"Fire, Aim, Ready!" — The Alpine Amusement Unraveled, Part 2
An overnight change at Grays and Torreys highlights the downstream challenges of crowd management.
This written investigation delves deeper into the issues highlighted in the documentary, "The Alpine Amusement Park." Here’s a quick refresher from part 1:
Crowding is not a phenomenon brought on by the pandemic
More hikers do not necessarily mean worse trail degradation
All but two fourteener trails are unplanned bushwhacks
Do You Remember the Chaos?
The first time I hiked Grays and Torreys, parking was an absolute cluster-hug. Once the tiny trailhead lot filled up, you kinda just squeezed your car wherever it fit. I remember pulling in behind a sedan that had bottomed out, and didn’t dare go farther.
If it had been light out when I left the car, and I saw where I’d left it, I would’ve spent the whole hike worrying whether it had rolled into the ravine.
All these cars parked along the road also made it a nightmare to drive back down to the highway. Then, one morning, signs like these lined the signs of the narrow roadway:
As previously outlined: this trail started as a bushwhack built on an old mining road. The parking area sits on a postage stamp of land, surrounded by homes on remote private property, with no room to expand.

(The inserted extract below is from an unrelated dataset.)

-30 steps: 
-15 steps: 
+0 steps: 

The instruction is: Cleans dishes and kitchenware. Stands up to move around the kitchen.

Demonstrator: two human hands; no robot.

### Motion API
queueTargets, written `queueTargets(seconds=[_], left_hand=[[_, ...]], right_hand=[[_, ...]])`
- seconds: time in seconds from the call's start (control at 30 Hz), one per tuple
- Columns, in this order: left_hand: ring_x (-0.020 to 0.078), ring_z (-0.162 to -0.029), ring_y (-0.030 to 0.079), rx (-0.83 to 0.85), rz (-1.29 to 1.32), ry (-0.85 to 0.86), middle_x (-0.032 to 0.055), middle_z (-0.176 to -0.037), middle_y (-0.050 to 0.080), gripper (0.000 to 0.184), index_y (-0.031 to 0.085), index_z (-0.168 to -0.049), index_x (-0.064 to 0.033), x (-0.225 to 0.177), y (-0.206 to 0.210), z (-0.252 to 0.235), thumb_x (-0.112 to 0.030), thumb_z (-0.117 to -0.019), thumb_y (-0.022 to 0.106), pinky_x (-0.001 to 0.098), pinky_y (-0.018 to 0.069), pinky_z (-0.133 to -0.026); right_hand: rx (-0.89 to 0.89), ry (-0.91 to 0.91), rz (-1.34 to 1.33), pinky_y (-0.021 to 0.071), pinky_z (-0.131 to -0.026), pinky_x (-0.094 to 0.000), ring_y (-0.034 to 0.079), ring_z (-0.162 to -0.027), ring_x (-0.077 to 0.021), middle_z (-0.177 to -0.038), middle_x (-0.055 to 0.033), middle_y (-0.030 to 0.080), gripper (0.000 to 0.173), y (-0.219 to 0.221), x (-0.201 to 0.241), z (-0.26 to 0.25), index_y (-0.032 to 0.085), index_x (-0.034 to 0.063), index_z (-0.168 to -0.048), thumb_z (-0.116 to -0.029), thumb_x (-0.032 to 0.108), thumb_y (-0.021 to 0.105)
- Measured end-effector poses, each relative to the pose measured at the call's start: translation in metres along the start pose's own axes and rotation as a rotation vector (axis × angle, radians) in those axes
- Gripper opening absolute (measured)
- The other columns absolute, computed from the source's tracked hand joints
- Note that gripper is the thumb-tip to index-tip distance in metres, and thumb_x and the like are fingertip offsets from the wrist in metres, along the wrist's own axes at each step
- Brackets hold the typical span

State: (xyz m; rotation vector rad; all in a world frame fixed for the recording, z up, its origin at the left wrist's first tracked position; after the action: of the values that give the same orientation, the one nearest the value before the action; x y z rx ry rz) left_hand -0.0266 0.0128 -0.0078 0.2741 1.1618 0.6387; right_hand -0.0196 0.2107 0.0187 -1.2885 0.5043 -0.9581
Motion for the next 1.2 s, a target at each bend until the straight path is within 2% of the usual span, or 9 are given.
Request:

Private landowners weren’t the only ones taking issue with the clogging of Steven’s Gulch.
As early as 2019, Alpine Rescue Team — which responds to calls at Grays and Torreys — raised concerns rescue vehicles may have difficulty getting through in case of emergency.
Steve and Dawn Wilson are both public information officers for the group. They echoed my earlier conclusion from CFI data: trail use is steadily climbing in line with Denver’s growing population.
Alpine Rescue Team is shouldered with a tricky burden. Their coverage area is along the I-70 corridor, and among the closest to the metro area. It’s tasked with responding to some of the most popular destinations in the state of Colorado.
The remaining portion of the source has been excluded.